Flo und Maicon spielten erst einmal eine Runde Billard, bevor es dann weiter zum Essen machen ging. Sie hatten einen Churrasco (Grill) im Haus, da es dort häufiger Platzregen geben kann. Sie Wohnen etwas im Wald drinnen und haben somit nicht viele Nachbarn, aber viel Platz für die beiden Kinder.

Maicon grillte und wir saßen direkt daneben am Tisch und es wurde einfach mit den Fingern gegessen, denn das Fleisch kam pö a pö und wurde in kleinen Häppchen, wie auch schon in Argentinien, serviert. So hat es auch was Gesellschaftliches und es wird alles zusammen geteilt.
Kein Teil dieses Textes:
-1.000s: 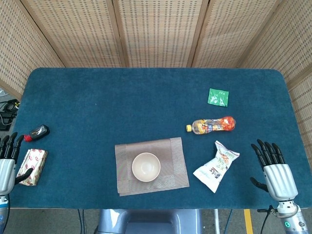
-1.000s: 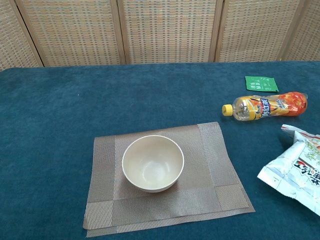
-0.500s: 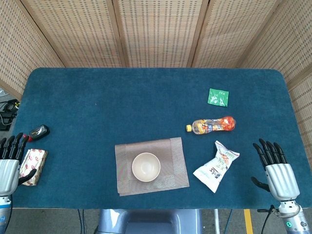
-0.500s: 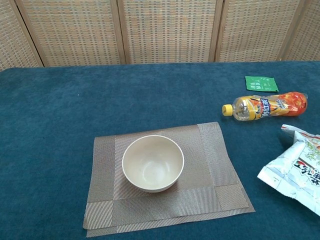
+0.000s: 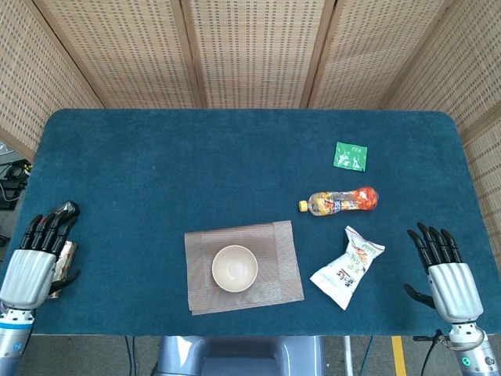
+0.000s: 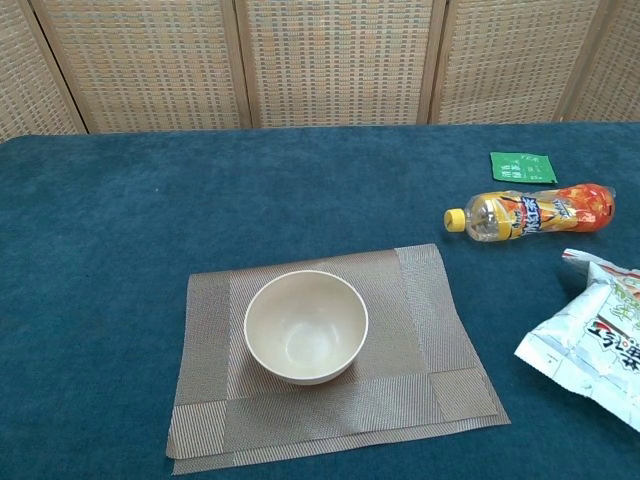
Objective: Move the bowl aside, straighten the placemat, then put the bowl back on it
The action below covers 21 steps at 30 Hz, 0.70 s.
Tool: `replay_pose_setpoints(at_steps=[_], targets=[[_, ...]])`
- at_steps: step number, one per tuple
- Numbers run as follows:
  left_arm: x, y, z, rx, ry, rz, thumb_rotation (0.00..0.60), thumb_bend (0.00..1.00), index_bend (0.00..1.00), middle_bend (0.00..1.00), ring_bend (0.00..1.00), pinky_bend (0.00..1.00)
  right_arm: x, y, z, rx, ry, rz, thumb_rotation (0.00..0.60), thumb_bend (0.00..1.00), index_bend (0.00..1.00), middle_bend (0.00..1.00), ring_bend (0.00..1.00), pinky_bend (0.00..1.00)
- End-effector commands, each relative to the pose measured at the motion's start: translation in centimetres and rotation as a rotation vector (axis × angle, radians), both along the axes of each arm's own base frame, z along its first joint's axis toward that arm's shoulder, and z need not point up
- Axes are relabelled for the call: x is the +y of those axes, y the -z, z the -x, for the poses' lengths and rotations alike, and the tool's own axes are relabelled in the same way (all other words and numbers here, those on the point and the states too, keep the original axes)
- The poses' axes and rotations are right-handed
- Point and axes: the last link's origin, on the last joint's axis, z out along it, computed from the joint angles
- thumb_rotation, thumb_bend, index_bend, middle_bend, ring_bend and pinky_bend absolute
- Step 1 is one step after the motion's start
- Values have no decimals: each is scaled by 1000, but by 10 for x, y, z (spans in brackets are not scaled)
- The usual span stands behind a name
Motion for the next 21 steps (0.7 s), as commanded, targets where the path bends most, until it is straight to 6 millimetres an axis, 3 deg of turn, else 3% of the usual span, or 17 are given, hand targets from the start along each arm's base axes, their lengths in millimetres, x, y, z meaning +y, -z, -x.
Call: replay_pose_setpoints(at_steps=[1,7,18,21], targets=[[11,8,-17,26,59,40,600,0,136,0,0,0,0,-1,0,-5,0,2,600,49,0,0,0,0],[29,40,-55,75,159,149,600,4,298,0,0,0,0,-3,0,-16,-1,0,600,49,0,0,0,0],[43,104,-107,159,293,278,600,6,408,0,0,0,-1,-6,1,-30,1,3,600,49,0,0,0,0],[44,120,-121,159,322,308,600,49,428,0,0,0,-1,-7,2,-34,4,6,600,49,0,0,0,0]])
Wir verstanden uns sehr gut und redeten über alles mögliche. Am Schluss wurde uns noch angeboten, wir sollen doch noch Waschen und nahmen es dann auch gerne an. So konnten wir auch noch unseren selbst gemachten Likör präsentieren und Fabianna schmeckte der Holunder sehr gut, den sie hier eigentlich gar nicht kennen. So schenkten wir ihr den Rest vom Likör, sie wollten uns die große Flasche Cachacha schenken von der guten Brennerei, aber wir konnten sie unmöglich annehmen, vor allem hatten wir keine Möglichkeit noch mehr mit nach Hause zu nehmen.
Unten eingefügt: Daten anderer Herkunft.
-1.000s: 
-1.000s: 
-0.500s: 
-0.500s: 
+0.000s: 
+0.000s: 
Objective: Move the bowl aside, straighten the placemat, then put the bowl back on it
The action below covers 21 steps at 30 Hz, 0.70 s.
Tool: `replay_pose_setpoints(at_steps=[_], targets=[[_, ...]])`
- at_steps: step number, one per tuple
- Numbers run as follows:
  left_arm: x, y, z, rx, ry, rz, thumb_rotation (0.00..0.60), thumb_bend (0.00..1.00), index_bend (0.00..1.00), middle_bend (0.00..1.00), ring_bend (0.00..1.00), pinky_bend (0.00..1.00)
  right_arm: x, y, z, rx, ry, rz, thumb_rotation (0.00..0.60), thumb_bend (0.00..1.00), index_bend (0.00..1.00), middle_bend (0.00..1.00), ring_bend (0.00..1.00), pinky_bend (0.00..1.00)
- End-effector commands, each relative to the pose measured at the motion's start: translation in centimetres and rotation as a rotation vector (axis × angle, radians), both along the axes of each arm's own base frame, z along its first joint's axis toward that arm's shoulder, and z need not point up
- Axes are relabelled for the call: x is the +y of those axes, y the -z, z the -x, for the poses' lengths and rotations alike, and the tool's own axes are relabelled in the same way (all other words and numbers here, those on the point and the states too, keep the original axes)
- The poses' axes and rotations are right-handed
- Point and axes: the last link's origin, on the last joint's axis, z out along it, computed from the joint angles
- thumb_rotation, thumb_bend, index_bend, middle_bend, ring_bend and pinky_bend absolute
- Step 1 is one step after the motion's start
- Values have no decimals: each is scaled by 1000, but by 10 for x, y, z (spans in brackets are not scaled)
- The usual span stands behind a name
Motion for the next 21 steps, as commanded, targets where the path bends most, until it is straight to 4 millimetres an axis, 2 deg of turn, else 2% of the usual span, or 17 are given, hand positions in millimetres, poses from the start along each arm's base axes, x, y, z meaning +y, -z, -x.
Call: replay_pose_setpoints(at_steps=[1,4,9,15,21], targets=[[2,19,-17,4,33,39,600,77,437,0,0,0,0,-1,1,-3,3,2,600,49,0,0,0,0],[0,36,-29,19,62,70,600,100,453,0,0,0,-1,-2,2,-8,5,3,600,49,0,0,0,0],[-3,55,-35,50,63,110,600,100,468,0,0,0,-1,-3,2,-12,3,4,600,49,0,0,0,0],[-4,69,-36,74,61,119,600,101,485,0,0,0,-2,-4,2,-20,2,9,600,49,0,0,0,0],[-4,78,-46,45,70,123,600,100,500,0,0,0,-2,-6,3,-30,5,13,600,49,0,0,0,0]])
Es wurde recht spät und ein sehr schöner Abend, an den wir sicherlich noch später gerne zurück denken werden. Am nächsten Morgen standen wir auf und tatsächlich Maicon hatte es geschafft früh aufzustehen und in die Firma zu fahren, denn heute war Feiertag, aber er rechnete sich gute Möglichkeiten aus, um Geld zu verdienen.

Auf uns wartete ein schönes Frühstück und so frühstückten wir gemeinsam mit Fabianna, die Wäsche war schon getrocknet und zusammengelegt, was sehr nett von ihr war.

Auch wenn es sehr schön bei ihnen war und wir uns sehr wohl und willkommen gefühlt haben, mussten wir aufbrechen, denn die Zeit drängte und es sind noch einige Kilometer vor uns.